Umwelt statt Mutation als Auslöser

Die Wissenschaftler verglichen die Gene von M. genalis, die an verschiedenen Prozessen beteiligt sind, einschließlich jener, die soziale und solitäre Individuen unterscheiden. Sie fanden dabei heraus, dass die Gene, die an der Regulierung des Sozialverhaltens beteiligt sind, größtenteils alten Entwicklungsprozessen entstammen, die für die Entwicklung der Bienen und für die Geschlechtsbestimmung von zentraler Bedeutung sind. Die Art und Weise, wie eine Biene auf unterschiedliche Umweltbedingungen reagiert, verändert die Art und Weise der Genexpression und gibt der Evolution die Möglichkeit, auf Individuen zu wirken, die genetisch gleich sind, sich aber unterschiedlich verhalten.

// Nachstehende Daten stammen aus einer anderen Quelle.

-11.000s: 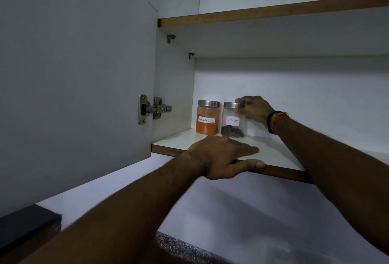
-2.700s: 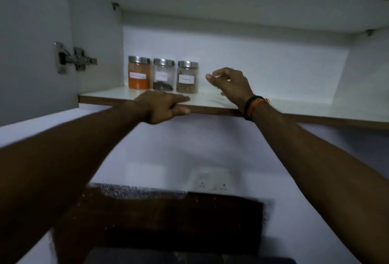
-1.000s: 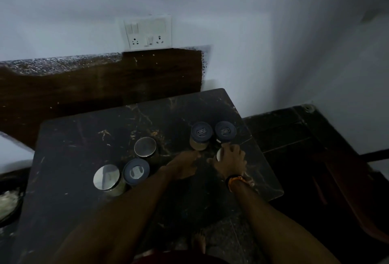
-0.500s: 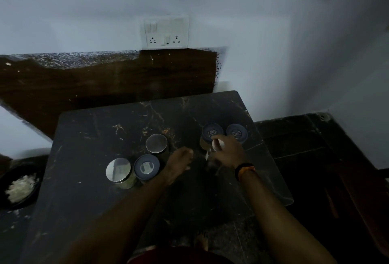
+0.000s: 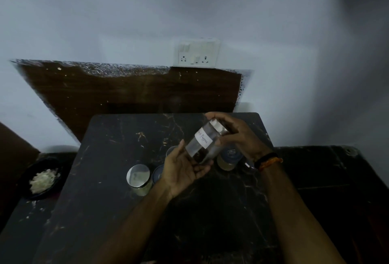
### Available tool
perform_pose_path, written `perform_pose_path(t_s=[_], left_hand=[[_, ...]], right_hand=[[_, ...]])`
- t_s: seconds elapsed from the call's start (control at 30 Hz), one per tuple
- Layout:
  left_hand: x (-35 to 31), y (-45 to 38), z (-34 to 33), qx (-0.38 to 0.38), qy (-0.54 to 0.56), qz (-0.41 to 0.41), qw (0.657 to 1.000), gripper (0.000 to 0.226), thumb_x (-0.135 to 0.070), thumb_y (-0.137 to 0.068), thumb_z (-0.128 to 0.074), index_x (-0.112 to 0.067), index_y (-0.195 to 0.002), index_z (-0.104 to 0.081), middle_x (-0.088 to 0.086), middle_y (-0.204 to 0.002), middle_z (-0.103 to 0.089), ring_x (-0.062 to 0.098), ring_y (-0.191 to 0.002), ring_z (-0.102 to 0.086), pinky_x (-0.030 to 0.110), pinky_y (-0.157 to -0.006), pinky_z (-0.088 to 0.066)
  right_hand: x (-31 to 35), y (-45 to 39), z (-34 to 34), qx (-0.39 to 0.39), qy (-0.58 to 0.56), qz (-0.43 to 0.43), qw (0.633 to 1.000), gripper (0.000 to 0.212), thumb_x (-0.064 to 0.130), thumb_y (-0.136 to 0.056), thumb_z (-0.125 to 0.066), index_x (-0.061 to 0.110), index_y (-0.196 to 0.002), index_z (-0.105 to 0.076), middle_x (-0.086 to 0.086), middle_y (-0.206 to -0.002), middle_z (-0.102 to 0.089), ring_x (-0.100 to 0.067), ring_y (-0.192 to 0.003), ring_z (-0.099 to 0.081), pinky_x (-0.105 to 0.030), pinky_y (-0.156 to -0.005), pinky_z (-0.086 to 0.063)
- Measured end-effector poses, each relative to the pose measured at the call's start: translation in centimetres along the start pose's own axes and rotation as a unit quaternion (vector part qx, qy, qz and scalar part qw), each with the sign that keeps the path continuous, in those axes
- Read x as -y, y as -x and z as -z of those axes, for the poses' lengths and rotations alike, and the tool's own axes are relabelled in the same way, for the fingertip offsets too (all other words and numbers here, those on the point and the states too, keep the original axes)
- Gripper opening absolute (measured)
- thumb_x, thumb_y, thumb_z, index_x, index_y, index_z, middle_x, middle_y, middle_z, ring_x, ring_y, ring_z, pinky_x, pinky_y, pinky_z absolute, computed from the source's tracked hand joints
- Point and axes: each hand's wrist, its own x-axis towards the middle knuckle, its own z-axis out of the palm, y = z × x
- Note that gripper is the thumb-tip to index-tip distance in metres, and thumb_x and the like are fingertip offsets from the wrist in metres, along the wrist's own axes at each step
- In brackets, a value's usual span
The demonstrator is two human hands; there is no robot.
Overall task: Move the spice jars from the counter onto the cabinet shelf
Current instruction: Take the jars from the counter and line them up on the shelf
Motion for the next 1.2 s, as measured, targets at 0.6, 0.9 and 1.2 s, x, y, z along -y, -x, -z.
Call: perform_pose_path(t_s=[0.6, 0.9, 1.2], left_hand=[[-8.1, 1.4, -6.6, 0.118, -0.095, -0.242, 0.959, 0.061, -0.016, -0.090, -0.068, -0.022, -0.147, -0.045, 0.023, -0.149, -0.047, 0.050, -0.135, -0.046, 0.064, -0.109, -0.039], [-12.7, 2.9, -9.9, 0.146, -0.107, -0.298, 0.937, 0.081, -0.017, -0.074, -0.083, -0.016, -0.146, -0.047, 0.024, -0.145, -0.051, 0.046, -0.132, -0.051, 0.062, -0.107, -0.042], [-18.8, 4.4, -15.0, 0.174, -0.150, -0.359, 0.904, 0.086, -0.016, -0.070, -0.082, -0.017, -0.148, -0.045, 0.026, -0.145, -0.050, 0.047, -0.130, -0.052, 0.064, -0.107, -0.042]], right_hand=[[7.2, -7.8, -3.6, -0.015, -0.248, 0.069, 0.966, 0.060, 0.020, -0.094, -0.055, 0.003, -0.150, -0.040, -0.032, -0.148, -0.046, -0.041, -0.127, -0.053, -0.058, -0.105, -0.045], [12.8, -9.9, -4.4, -0.009, -0.215, 0.122, 0.969, 0.057, 0.020, -0.092, -0.058, 0.003, -0.145, -0.046, -0.023, -0.138, -0.057, -0.032, -0.119, -0.061, -0.046, -0.099, -0.052], [20.9, -11.7, -4.4, -0.014, -0.135, 0.198, 0.971, 0.059, 0.030, -0.093, -0.062, 0.005, -0.144, -0.048, -0.021, -0.140, -0.057, -0.030, -0.119, -0.062, -0.039, -0.092, -0.056]])
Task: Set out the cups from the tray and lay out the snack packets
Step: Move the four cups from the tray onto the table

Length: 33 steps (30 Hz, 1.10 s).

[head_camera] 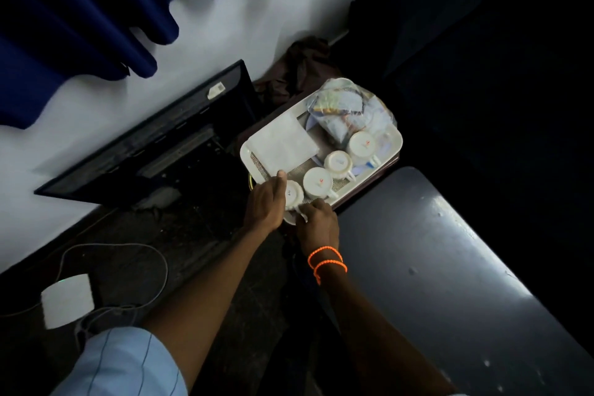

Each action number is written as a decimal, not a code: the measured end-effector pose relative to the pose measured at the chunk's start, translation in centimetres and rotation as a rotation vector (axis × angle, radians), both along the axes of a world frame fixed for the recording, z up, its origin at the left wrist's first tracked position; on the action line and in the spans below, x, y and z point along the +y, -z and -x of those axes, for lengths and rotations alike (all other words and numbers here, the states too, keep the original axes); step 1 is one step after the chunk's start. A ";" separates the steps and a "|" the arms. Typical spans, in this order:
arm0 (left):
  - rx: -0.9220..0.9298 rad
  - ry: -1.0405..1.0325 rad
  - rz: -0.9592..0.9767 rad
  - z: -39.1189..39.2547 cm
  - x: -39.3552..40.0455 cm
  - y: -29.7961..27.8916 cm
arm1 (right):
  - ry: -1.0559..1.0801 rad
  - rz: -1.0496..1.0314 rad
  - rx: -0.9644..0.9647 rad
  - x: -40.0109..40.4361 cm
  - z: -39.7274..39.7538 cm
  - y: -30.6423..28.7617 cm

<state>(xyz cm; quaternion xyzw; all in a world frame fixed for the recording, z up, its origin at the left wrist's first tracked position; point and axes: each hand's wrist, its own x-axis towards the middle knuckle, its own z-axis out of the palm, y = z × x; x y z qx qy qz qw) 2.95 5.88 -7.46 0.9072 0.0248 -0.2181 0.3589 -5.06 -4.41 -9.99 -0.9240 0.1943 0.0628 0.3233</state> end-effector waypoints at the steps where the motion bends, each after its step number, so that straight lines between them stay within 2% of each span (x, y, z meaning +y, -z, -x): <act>1: -0.014 -0.051 0.038 0.3 -0.3 -0.1 | 0.004 -0.026 -0.042 0.0 0.1 -0.2; 7: -0.107 -0.402 0.180 2.4 -2.5 -2.7 | 0.167 -0.219 -0.064 -0.1 2.4 -2.2; 11: -0.100 -0.456 0.184 4.2 -4.1 -3.6 | 0.341 -0.367 -0.119 -1.0 5.4 -3.6; 16: -0.034 -0.385 0.220 6.8 -8.7 -3.3 | 0.489 -0.427 -0.132 -4.9 9.3 -3.4; 20: 0.051 -0.291 0.305 9.9 -13.6 -2.2 | 0.704 -0.465 -0.133 -9.0 12.7 -3.3; 25: 0.234 -0.076 0.317 16.2 -18.3 0.0 | 1.073 -0.726 -0.197 -13.9 17.3 -2.7; 28: 0.308 0.003 0.359 20.6 -20.0 1.6 | 1.273 -0.798 -0.205 -15.9 20.3 -1.4; 33: 0.416 0.080 0.356 25.6 -22.8 3.8 | 1.389 -0.927 -0.161 -19.3 24.8 1.7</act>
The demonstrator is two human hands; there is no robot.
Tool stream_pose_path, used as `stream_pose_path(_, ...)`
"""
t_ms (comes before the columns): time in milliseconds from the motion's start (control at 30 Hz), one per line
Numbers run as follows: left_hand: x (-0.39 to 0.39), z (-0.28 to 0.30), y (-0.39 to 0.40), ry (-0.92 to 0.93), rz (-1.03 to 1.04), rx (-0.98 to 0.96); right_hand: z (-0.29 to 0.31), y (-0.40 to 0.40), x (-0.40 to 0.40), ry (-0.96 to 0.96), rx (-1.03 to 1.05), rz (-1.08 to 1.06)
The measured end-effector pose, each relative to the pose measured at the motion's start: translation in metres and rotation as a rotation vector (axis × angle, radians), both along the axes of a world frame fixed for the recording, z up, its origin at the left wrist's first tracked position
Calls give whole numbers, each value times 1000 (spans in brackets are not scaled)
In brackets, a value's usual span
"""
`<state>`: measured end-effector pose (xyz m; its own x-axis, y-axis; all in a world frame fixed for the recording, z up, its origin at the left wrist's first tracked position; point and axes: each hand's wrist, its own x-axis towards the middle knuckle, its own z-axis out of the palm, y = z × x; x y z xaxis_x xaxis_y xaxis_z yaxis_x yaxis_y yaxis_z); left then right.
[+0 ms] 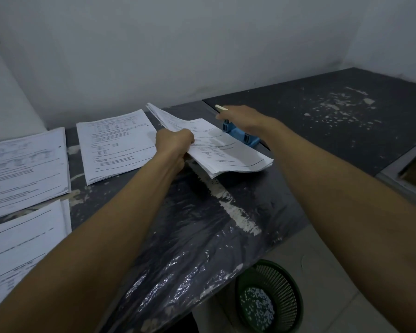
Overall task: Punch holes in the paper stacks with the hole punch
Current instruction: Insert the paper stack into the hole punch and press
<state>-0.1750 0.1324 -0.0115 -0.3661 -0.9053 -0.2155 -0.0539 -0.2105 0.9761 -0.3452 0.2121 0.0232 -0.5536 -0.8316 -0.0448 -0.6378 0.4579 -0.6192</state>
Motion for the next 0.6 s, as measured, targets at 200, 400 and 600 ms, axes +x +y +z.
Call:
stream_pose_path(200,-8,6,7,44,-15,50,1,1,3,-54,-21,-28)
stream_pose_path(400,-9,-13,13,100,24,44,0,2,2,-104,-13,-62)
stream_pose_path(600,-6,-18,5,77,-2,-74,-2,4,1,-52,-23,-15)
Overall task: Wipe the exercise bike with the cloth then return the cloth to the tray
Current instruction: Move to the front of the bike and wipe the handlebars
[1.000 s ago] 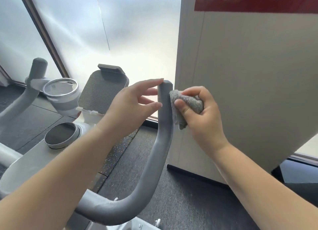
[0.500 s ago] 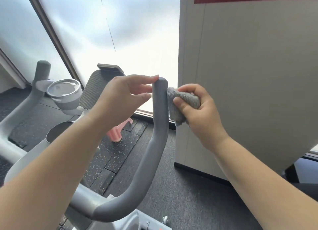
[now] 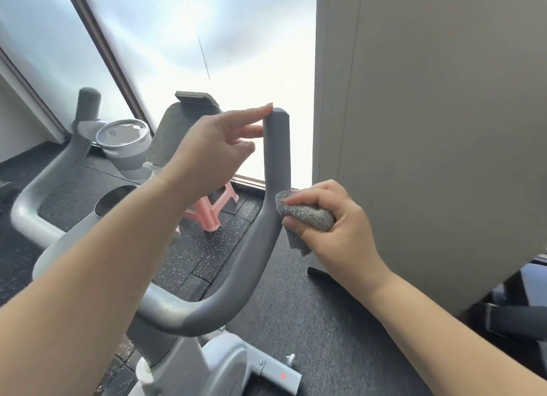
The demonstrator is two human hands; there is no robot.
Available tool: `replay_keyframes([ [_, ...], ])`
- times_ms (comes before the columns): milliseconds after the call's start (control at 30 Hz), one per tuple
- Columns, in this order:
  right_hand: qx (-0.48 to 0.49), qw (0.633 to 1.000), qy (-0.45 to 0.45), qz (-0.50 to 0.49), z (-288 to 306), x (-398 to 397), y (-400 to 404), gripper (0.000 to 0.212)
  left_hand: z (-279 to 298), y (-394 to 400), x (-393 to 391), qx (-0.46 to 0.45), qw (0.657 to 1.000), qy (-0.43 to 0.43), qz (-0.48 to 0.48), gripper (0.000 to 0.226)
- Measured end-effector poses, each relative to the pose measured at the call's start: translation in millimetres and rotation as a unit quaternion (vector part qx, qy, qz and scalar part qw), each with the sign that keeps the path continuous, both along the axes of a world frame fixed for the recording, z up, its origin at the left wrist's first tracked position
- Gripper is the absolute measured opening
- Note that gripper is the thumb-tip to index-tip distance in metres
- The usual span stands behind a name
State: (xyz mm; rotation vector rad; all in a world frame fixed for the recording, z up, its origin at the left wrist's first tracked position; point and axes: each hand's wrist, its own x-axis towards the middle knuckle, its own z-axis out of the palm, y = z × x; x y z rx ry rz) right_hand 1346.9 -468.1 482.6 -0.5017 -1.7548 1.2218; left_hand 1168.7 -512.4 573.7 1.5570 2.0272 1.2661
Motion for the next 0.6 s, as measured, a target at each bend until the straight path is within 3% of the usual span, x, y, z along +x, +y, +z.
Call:
replay_keyframes([
  [167,0.119,0.990,-0.010,-0.077,45,-18,19,0.028,5,-10,-2,0.000,1.000,0.017,0.005,0.052],
  [267,0.249,0.959,-0.054,-0.122,65,-40,33,0.038,4,-19,-6,0.016,1.000,0.006,0.020,0.045],
  [333,0.297,0.941,-0.073,-0.148,64,-47,34,0.031,1,-27,-10,0.018,0.999,0.002,0.026,0.041],
  [500,0.318,0.931,-0.119,-0.132,27,-27,4,0.027,-12,-47,-28,0.008,0.999,0.024,0.034,0.038],
  [600,0.249,0.953,-0.142,-0.103,13,-13,-17,0.029,-18,-62,-39,-0.006,0.999,0.050,0.021,0.037],
])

„Wenn der erste Schritt zur Entwicklung eines neuen Merkmals immer das Auftreten einer neuen genetischen Variante ist, dann würden wir erwarten, dass die Gene, die mit dem Sozialverhalten dieser Art zusammenhängen, in ihrem Umfang begrenzt sind und sich kürzlich weiterentwickelt haben“, erläutert Karen Kapheim von der Utah State Universität. „Wir haben genau das Gegenteil gefunden.“

Durch das Recycling alter Gene können sich neue Merkmale entwickeln, sogar so hochkomplexe Eigenschaften wie das soziale Verhalten. Mit dieser Entdeckung kann nun eine langjährige Debatte unter Evolutionsbiologen gelöst werden: Ist der erste Schritt der Evolution immer eine neue genetische Variante, die aus einer Mutation resultiert? Wohl eher nicht, denn es können die Umweltbedingungen sein, die den ersten Schritt der Veränderung auslösen.

Literaturstelle: 

Kapheim K.M., Jones B.M., Pan H., Li C., Harpur B.A., Kent C.F., Zayed A., Ioannidis P., Waterhouse R.M., Kingwell, C., Stolle E., Avalos A., Zhang G., McMillan O., Wcislo, W.T. 2020. Developmental plasticity shapes social traits and selection in a facultatively eusocial bee. PNAS.

Die Studie ist in vollem Umfang frei zugänglich (Open Access).